皮膚炎症を制御する分子メカニズム
アトピー性皮膚炎モデル 乾癬モデルマウスの構築

STAT3は様々な炎症性サイトカインの下流でその活性を制御するシグナル分子です。この分子に変異を持つヒト患者は、高IgE血症を発症し、重度のアトピー様の皮膚炎を発症することが知られている。SOCS3はSTAT3の働きを抑制的に制御するシグナル分子です。皮膚特異的にSOCS3あるいはSTAT3を欠損するマウスを作成すると、いずれのマウスも生後15週令を過ぎると皮膚炎を自然発症するとともに、IgE抗体価が上昇します。すなわち、皮膚でシグナルが亢進された場合、シグナルが入らなくなった場合いずれにおいても、アトピー様の皮膚炎が発症します。
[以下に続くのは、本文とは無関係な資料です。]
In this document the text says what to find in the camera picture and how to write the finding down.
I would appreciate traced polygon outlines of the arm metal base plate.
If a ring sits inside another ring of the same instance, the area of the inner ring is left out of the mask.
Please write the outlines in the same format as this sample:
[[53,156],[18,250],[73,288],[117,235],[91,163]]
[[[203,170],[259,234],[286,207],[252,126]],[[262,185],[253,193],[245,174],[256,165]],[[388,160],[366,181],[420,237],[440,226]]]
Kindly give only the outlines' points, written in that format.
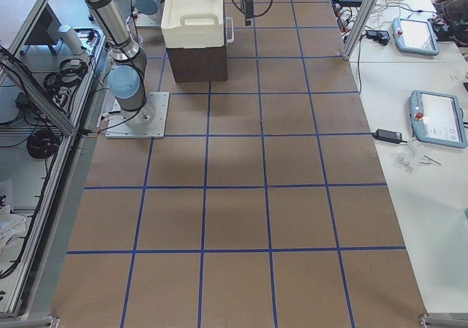
[[124,122],[132,115],[129,112],[120,113],[120,105],[115,99],[109,125],[105,131],[109,139],[163,138],[169,106],[169,92],[147,92],[147,102],[143,109],[131,120]]
[[161,28],[162,16],[160,14],[145,15],[139,13],[136,18],[138,28]]
興味深いことにSTAT3の欠損マウスでみられる皮膚炎は、IgE反応がないIL-4R欠損マウスとの掛け合わせでは、皮膚炎の発症が消失します。一方、SOCS3欠損マウスでみられる皮膚炎は、この条件でも皮膚炎の改善は見られません。この事から、STAT3欠損マウスでみられる皮膚炎は、Th2反応を介するアトピー性の炎症であるのに対し、SOCS3欠損マウスでみられる皮膚炎は、Th17を介した皮膚炎である乾癬様の病変であることが分かりました。従って、STAT3の欠損マウスはアトピー性皮膚炎のモデル、SOCS3欠損マウスは乾癬のモデルとしての有効性が想定される訳です(Plos One 2012)。